An Enduring Dilemma: Teaching National Identity in Lebanon

Chapter:
(p.91) Chapter 3 An Enduring Dilemma: Teaching National Identity in Lebanon
Source:
The Claims of Culture at Empire's End
Author(s):

Jennifer M. Dueck

Publisher:
British Academy
DOI:10.5871/bacad/9780197264478.003.0005

The situation in Lebanon shared many features with that in Syria. Education and language were symbolic pillars of political power and collective identity in both countries.
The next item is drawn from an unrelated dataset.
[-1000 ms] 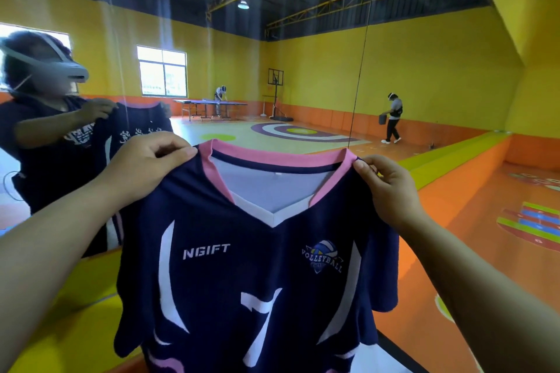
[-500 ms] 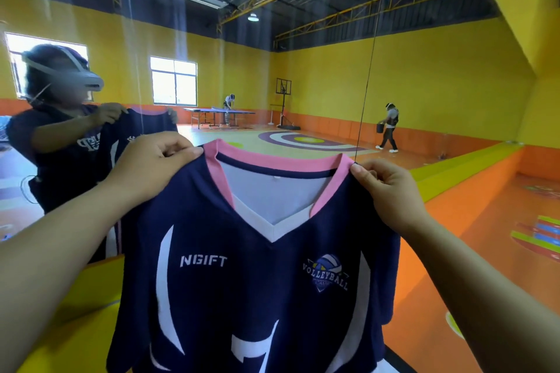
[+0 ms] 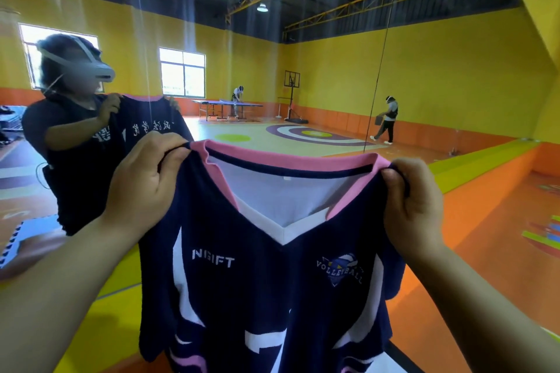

That said, there were marked differences between the educational systems in Syria and Lebanon. In spite of the occasional threat of violence, schools in Lebanon did not become targets for popular aggression as they did in Syria. Struggles over education were confined to the political sphere where the debates were sometimes intense. The actual practice of politics was dominated by intra-sectarian conflict in which Christians and Muslims formed cross-confessional allegiances to further their interests within their own communities. The discussion also considers how educational provision affected the network of relationships between the French government, the French missionaries, the Maronite Patriarchy, and the Maqāsid Islamic Charitable Association.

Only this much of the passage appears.